__What the exercise asks__
Given the material below, return only the lines starting at the line with "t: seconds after" and ending at the line with "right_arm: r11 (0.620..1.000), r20", exactly as they appear.

__Exercise materials__
--------------------------------

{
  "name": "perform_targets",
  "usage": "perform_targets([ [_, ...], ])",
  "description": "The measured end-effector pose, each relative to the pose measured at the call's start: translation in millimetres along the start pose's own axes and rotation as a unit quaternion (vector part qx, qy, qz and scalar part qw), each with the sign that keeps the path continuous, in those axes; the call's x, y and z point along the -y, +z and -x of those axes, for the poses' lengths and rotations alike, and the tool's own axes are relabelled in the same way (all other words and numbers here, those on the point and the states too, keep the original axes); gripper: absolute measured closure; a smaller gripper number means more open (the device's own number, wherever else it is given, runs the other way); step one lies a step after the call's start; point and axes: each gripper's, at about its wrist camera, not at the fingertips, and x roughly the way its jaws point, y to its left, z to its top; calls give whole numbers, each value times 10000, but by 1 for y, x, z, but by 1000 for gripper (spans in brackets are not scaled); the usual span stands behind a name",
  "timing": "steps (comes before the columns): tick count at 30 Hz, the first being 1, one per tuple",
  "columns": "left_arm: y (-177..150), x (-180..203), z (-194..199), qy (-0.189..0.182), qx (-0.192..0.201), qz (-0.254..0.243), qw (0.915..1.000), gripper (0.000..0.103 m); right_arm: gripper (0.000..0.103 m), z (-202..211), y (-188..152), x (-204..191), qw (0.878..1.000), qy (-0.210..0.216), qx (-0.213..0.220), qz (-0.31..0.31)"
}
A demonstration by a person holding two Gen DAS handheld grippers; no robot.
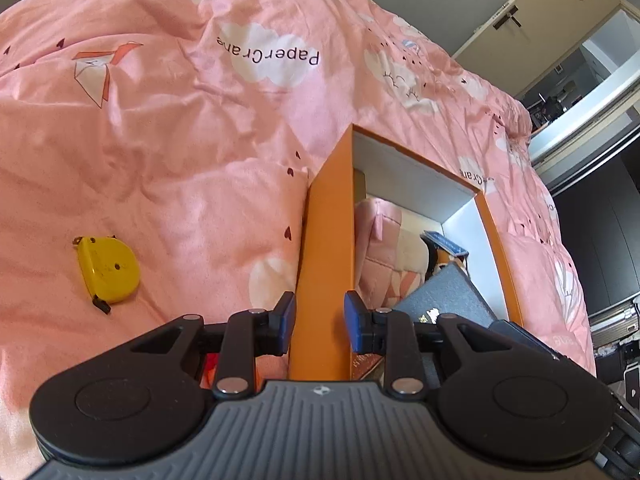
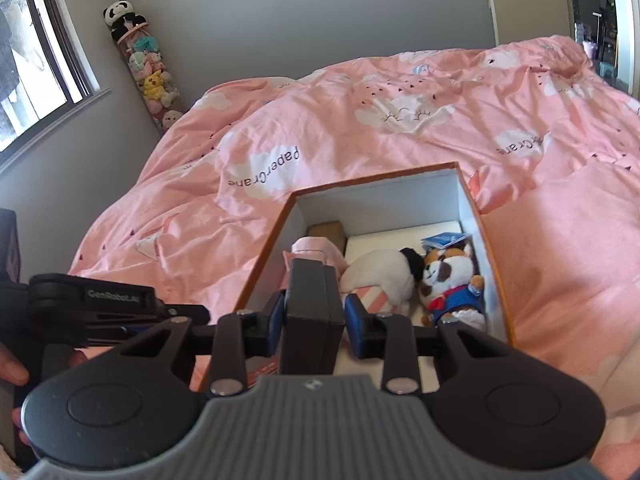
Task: Organize objects
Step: 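Release the photo card box into the shoebox with the left gripper while the right lowers the grey box, then lower the dark grey box onto the shoebox floor beside the photo card with the right gripper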
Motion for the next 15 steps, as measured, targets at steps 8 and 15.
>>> perform_targets([
  [8, -14, 21, -9, 109, -444, -812, 9957, 51, 69, -17, -6, -2, 9993, -79, -352, 117],
  [15, -24, 27, -22, 362, -764, -1130, 9900, 45, 69, -15, -6, 7, 9994, -61, -338, -5],
])
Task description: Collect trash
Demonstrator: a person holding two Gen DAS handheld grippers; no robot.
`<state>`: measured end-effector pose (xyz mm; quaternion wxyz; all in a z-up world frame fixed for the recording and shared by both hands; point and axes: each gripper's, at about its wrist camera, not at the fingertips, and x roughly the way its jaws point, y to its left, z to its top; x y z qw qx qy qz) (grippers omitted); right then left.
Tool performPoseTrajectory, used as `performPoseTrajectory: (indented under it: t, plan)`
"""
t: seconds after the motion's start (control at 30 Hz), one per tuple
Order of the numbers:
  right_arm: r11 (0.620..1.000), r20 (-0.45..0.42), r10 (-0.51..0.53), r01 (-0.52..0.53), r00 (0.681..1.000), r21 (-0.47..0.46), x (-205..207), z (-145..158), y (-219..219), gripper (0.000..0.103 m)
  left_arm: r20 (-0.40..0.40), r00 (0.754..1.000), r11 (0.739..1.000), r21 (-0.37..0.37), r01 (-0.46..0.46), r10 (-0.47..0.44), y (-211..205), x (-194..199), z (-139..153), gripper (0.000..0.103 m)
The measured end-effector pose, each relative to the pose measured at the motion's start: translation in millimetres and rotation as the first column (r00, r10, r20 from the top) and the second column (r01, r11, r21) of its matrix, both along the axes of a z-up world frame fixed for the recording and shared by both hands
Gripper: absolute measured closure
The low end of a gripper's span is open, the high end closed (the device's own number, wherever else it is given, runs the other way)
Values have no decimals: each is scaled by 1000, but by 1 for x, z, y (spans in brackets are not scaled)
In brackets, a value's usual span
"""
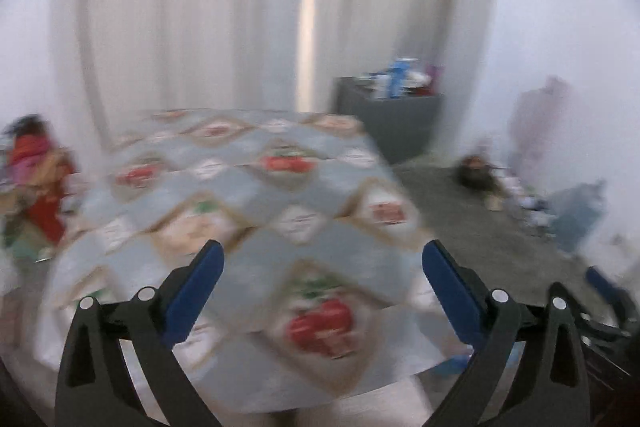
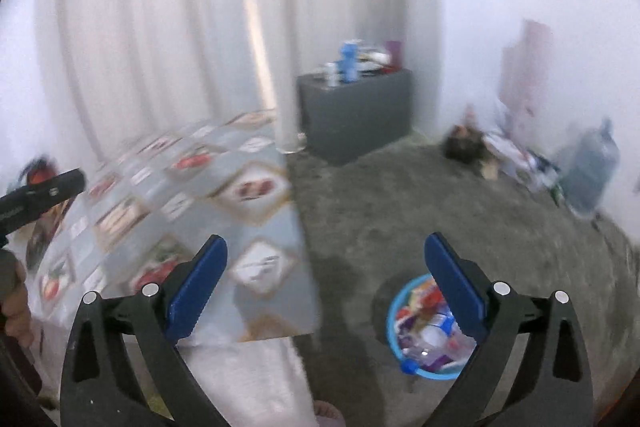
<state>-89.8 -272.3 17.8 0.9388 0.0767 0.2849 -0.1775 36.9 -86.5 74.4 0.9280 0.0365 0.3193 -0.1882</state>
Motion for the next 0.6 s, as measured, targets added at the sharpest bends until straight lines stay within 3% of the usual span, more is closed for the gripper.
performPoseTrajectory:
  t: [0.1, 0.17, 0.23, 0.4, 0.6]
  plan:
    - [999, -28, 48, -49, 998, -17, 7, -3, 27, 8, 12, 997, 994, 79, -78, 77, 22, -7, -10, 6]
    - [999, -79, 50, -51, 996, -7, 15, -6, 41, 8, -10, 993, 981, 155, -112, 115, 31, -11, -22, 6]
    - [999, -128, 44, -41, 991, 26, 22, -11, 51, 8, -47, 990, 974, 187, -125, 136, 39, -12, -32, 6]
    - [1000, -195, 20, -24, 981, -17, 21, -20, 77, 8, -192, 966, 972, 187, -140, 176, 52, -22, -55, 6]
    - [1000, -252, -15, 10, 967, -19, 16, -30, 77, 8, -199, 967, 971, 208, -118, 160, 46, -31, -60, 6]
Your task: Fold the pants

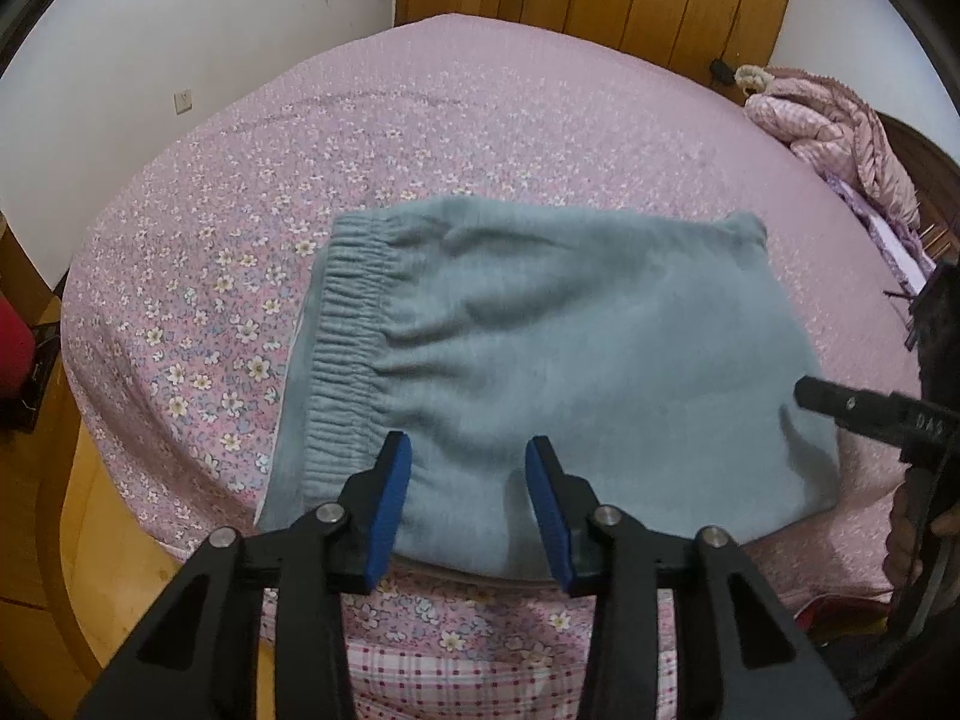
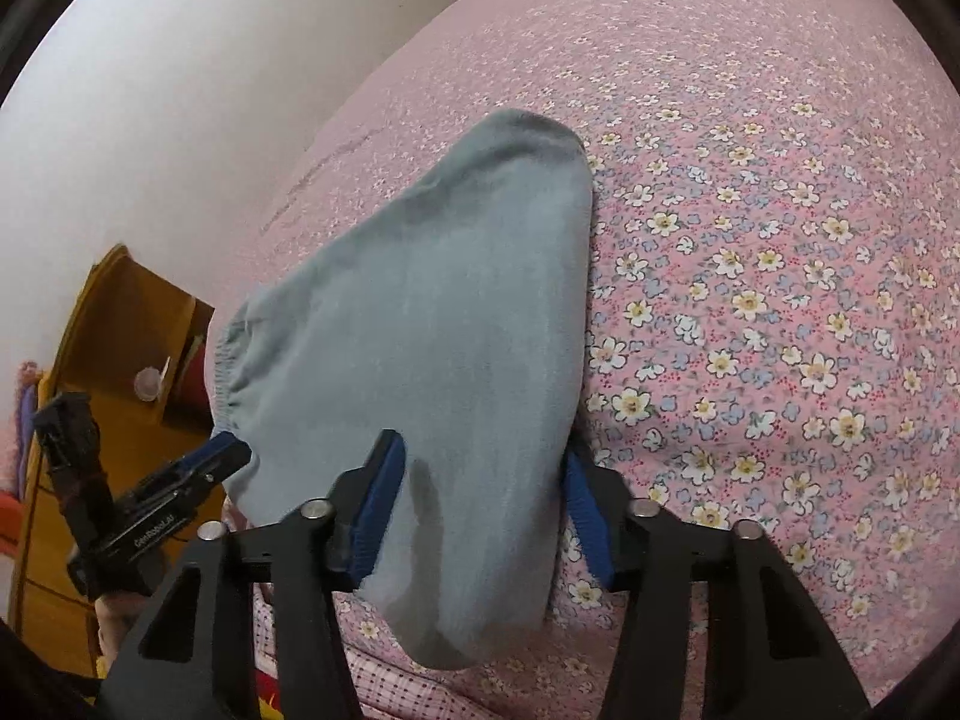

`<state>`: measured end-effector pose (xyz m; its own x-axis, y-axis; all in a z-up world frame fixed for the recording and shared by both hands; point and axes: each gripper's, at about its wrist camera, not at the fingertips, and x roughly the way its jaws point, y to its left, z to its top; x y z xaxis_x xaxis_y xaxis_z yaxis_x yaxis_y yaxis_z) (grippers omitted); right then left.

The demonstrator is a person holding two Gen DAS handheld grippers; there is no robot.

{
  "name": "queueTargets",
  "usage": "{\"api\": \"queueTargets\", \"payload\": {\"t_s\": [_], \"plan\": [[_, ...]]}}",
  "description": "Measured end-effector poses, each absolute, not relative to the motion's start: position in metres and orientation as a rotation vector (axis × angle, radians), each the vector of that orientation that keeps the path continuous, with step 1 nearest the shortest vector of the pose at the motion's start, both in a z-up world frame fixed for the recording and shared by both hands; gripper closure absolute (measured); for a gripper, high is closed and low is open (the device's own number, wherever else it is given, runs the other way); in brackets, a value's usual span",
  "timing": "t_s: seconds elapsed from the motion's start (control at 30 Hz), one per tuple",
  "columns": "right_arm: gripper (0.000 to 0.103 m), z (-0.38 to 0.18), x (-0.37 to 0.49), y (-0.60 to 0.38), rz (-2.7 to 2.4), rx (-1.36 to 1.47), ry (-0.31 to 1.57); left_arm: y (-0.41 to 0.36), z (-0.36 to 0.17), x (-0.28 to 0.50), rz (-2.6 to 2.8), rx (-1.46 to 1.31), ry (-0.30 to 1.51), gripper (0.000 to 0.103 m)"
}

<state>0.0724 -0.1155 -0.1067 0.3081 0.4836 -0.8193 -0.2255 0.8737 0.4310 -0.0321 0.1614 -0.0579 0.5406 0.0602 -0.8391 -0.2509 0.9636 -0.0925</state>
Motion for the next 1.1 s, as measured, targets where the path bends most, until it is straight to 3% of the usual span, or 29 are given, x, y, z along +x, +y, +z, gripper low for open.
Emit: {"api": "queueTargets", "payload": {"t_s": [0.1,0.2,0.73,1.1], "plan": [[0.083,-0.104,0.071,-0.118,0.482,0.270,1.160,0.162,-0.059,-0.032,0.187,-0.215,0.981,0.061],[0.087,-0.096,0.069,-0.116,0.498,0.258,1.136,0.164,-0.058,-0.033,0.181,-0.226,0.976,0.061],[0.089,-0.014,0.059,-0.008,0.713,-0.130,0.952,0.181,-0.026,-0.044,0.182,-0.271,0.897,0.061],[0.090,-0.011,0.066,0.065,0.872,-0.160,1.036,0.221,-0.018,-0.049,0.245,-0.309,0.881,0.061]]}}
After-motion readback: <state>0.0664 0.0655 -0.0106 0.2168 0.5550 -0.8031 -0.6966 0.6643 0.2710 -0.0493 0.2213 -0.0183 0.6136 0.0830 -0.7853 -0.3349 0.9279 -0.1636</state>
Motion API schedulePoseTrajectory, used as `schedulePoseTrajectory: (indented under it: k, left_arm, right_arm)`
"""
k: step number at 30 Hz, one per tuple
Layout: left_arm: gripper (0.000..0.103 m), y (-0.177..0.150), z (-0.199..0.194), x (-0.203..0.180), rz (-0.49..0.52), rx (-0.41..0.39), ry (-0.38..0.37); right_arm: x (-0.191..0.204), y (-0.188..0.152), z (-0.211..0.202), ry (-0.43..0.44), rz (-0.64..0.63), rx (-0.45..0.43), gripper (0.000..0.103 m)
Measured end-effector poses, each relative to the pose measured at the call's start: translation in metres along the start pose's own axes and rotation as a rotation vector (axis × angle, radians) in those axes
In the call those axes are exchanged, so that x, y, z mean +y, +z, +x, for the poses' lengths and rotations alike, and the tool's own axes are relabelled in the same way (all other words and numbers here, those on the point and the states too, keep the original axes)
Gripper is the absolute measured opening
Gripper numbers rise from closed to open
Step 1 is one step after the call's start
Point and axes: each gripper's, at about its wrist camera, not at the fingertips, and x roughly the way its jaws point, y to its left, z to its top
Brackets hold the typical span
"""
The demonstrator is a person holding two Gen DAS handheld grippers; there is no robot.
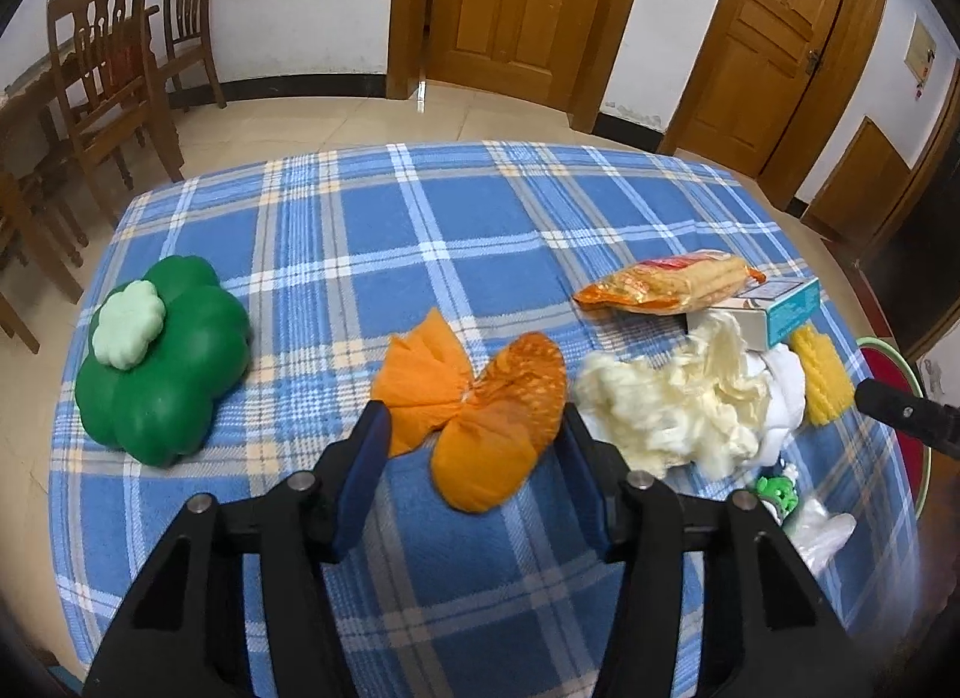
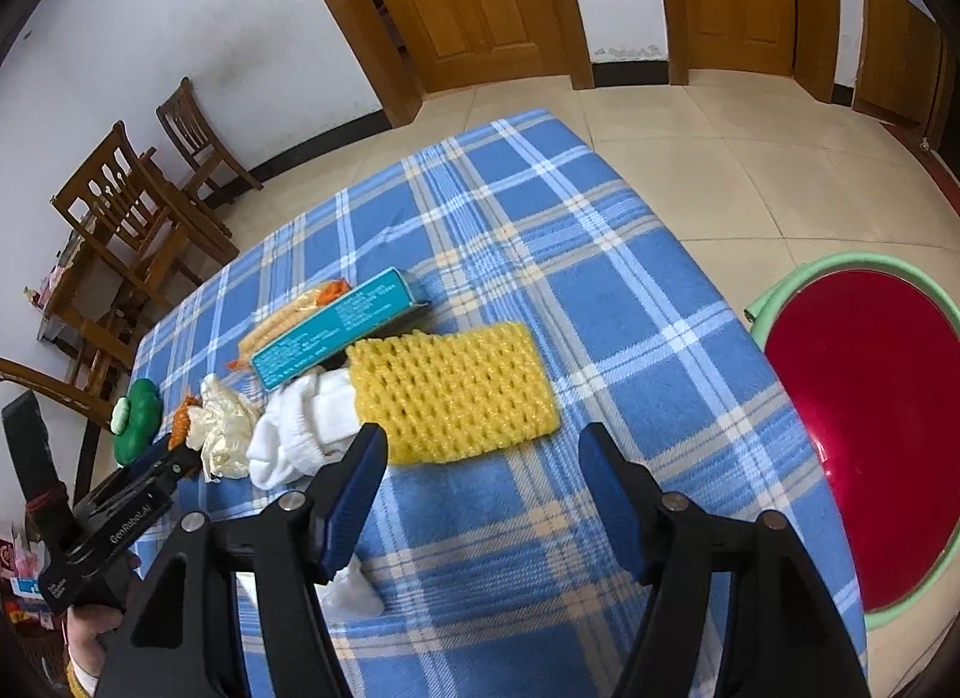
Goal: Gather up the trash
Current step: 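Grasp the orange cloth with the left tool while the right tool grasps another foam net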
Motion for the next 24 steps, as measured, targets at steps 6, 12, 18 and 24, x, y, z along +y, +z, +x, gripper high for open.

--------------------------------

__Result for this exercise__
t: seconds after the motion's start (control at 30 Hz), one per tuple
Order of the numbers:
  right_arm: r11 (0.620..1.000), r20 (-0.45..0.42), r10 (-0.51..0.53), r01 (-0.52..0.53), r00 (0.681..1.000), r21 (-0.47..0.46), x (-205..207), z (-145..158), y (-219..219), gripper (0.000..0.103 m)

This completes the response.